The Infuriating Discourse of Gen Z Boss and a Mini
When my love of goofy women and my hatred of mandatory office fun collide
Last week, one video absolutely dominated Twitter, unseated only by someone shooting Donald Trump. That video was, of course, “Gen Z Boss and a Mini”:
I didn’t know the details at the time, but this video came from the offices of tbh Skincare, a Gen-Z owned brand which posted the video themselves on Instagram and Tiktok.
My first reaction was that of disgust. I know, I know. I’m a bad feminist. I guess I had such a viscerally negative reaction to the video because my first thought wasn’t “women in the workplace.” It was “workplace.” And more specifically, “mandatory fun in the workplace.”
I suppose this says more about me than the video—for all I know, all participants were enthusiastically consenting to the bizarre chant that included monotonous repetition of personal attributes, from the cute and cheeky “secret product and a trench” (the secret product is from the company itself) to the clunky and unnerving, "New Frank Green and a sneaky link.” I could have scrolled and chalked this video up as just a few friends/colleagues having fun. But it awakened something disdainful within me—something that I am confident I would have still felt if the participants were male.

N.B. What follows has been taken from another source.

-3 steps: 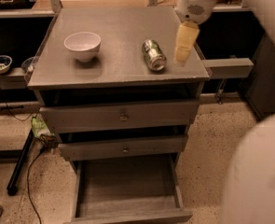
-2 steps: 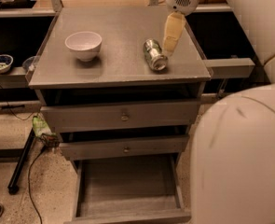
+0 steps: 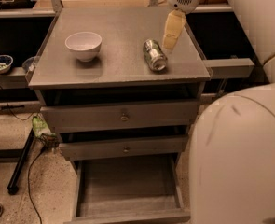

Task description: Place green can into bottom drawer

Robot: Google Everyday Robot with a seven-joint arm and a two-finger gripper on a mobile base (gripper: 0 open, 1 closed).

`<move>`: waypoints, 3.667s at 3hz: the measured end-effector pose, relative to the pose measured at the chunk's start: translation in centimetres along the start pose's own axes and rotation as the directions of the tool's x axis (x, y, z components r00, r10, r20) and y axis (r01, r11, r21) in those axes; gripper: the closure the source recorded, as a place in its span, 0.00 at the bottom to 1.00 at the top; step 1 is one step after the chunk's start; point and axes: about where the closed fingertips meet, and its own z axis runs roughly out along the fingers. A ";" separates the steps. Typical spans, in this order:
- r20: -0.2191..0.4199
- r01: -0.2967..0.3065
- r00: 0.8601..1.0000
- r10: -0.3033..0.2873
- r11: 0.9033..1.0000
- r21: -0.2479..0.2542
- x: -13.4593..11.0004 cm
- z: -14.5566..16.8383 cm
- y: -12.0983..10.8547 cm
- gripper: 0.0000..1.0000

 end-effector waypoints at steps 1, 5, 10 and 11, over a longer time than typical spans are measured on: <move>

For a long time I have hated the use of the workplace for anything other than work. Actually, let me rephrase that—I hate the use of the workplace for mandating anything other than work. Fun activities are good to have, especially for young single colleagues who want to socialize with each other, whose “friend circle” is formed at work. But for those of us who prefer to spend time with our spouses, partners, children, or outside-of-work friends, these activities are absolutely soul-crushing. I know I sound like I’m being dramatic, and I completely am, but I am still haunted by a time that I was forced to arrive to work an hour early to attend a mandatory field day activity, which included hours of forced playing on an inflatable obstacle course. I got lost on the way there and was a few minutes late, and my boss admonished me for “not taking field day seriously.”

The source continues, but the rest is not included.